Section A-2 begins with Estragon getting up and limping around. It ends with him saying, “Nothing to be done.” This is the fourth repetition of this sentence in the play. There is nothing to be done about Estragon’s boot, about Vladimir’s hat or his physical infirmity, and about their individual character traits. By this time, it is evident that repetition of language is a pattern in the play.

Ruby Cohn, a Beckett scholar, invented her own terminology for the verbal repetitions in Waiting for Godot:

Simple doublet—when a word or phrase is heard again immediately or very soon after it is first mentioned; in A-1, Vladimir says “appalled” then “AP-PALLED.”

Interrupted doublet—when another speaker interrupts the original speaker who is repeating a phrase. In A-1, the following exchange happens:

Vladimir: Imbecile! From death.
Estragon: I thought you said hell.
Vladimir: From death, from death.

Distanced doubled—when a repetition is delayed too long to be readily recognized.

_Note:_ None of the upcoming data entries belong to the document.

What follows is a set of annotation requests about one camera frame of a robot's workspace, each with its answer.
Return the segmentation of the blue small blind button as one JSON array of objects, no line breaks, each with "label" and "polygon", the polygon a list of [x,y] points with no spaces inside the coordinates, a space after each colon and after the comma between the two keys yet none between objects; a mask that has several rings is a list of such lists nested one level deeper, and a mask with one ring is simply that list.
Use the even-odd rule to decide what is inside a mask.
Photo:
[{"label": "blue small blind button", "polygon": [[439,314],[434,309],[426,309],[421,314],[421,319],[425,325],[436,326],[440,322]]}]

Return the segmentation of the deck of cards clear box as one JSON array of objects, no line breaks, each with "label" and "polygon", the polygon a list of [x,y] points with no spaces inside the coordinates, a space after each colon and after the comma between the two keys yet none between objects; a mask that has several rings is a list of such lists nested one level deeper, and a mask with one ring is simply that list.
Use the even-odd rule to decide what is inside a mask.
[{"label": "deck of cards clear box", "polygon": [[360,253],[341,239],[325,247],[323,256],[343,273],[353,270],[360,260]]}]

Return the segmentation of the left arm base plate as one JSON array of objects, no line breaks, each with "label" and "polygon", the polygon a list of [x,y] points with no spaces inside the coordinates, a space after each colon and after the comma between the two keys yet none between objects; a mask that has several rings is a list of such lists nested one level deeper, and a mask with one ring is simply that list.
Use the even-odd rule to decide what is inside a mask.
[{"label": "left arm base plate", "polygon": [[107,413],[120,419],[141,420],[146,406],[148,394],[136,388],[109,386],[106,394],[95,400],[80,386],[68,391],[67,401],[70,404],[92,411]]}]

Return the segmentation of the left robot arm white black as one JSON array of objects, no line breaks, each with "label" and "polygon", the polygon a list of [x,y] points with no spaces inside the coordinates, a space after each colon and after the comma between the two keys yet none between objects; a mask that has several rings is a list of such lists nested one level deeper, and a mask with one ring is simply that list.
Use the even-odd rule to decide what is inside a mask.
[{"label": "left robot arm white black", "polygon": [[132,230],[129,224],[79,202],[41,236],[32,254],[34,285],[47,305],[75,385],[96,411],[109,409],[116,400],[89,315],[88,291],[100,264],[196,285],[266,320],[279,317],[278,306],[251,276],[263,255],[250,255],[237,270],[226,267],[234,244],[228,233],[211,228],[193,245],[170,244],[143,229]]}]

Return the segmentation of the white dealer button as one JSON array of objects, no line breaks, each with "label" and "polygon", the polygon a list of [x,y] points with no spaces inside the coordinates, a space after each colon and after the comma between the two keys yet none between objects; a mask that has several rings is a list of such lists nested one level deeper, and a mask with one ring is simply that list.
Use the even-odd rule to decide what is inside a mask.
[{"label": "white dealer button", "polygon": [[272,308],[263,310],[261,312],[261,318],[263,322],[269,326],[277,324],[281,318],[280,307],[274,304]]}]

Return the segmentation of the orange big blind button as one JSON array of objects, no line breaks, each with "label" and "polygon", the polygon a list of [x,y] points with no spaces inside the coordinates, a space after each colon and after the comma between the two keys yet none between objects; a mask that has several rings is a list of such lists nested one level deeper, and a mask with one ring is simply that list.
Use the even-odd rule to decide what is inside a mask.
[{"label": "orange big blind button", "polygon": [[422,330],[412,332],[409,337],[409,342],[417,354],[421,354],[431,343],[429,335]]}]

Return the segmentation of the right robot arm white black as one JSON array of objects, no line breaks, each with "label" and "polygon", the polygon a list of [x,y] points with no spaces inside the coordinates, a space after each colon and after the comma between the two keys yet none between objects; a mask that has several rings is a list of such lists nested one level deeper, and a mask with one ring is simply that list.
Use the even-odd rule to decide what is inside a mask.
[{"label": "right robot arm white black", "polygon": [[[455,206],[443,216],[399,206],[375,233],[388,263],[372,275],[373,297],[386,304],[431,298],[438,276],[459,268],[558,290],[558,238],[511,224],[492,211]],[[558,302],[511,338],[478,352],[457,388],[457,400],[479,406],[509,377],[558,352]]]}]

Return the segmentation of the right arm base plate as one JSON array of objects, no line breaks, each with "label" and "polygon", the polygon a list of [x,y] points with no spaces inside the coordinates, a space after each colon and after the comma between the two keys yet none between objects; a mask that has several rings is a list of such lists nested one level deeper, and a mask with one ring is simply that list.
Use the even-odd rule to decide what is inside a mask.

Echo doublet—when phrases are repeated by different characters; in A-1, it is placed here:

Estragon: In a ditch.
Vladimir: A ditch!

Triplet—when a word or phrase is repeated three times; in A-1, it happens here:

Vladimir: It hurts?
Estragon: Hurts! He wants to know if it hurts.

Multiplets—when words are repeated many times.

A pounder—when multiplets spoken by a single character.

A volley—when multiplets are echoed by one or more speakers.

The refrain—a meaningful word or words often repeated during the course of a play so that the audience becomes aware of the repetition; in A-1 and A-2, there is the statement “Nothing to be done.”

Repeated negatives—words such as “nothing,” “not,” and phrases such as “I don’t know”; the French particle “ne” was used about 513 times in the play.

Using “multiples” ending in a “volley” of the word “tied,” Beckett manipulates the dialogue at the end of A-2 to anticipate the arrival of Pozzo and Lucky:

Estragon: We’re not tied?
Vladimir: I don’t hear a word you’re saying.
Estragon: I’m asking you if we’re tied.
Vladimir: Tied?
Estragon: Ti-ed.
Vladimir: How do you mean tied?
Estragon: Down.
Vladimir: But to whom? By whom?
Estragon: To your man.
Vladimir: To Godot? Tied to Godot! What an idea!

This “idea” creates the tension these characters feel throughout the play. Hopelessly adrift, they live on the verge of a constant unknown whose vague and various sounds bring them either hope or terror. This section ends with them “Huddled together, cringing away from the menace.” And so, they wait.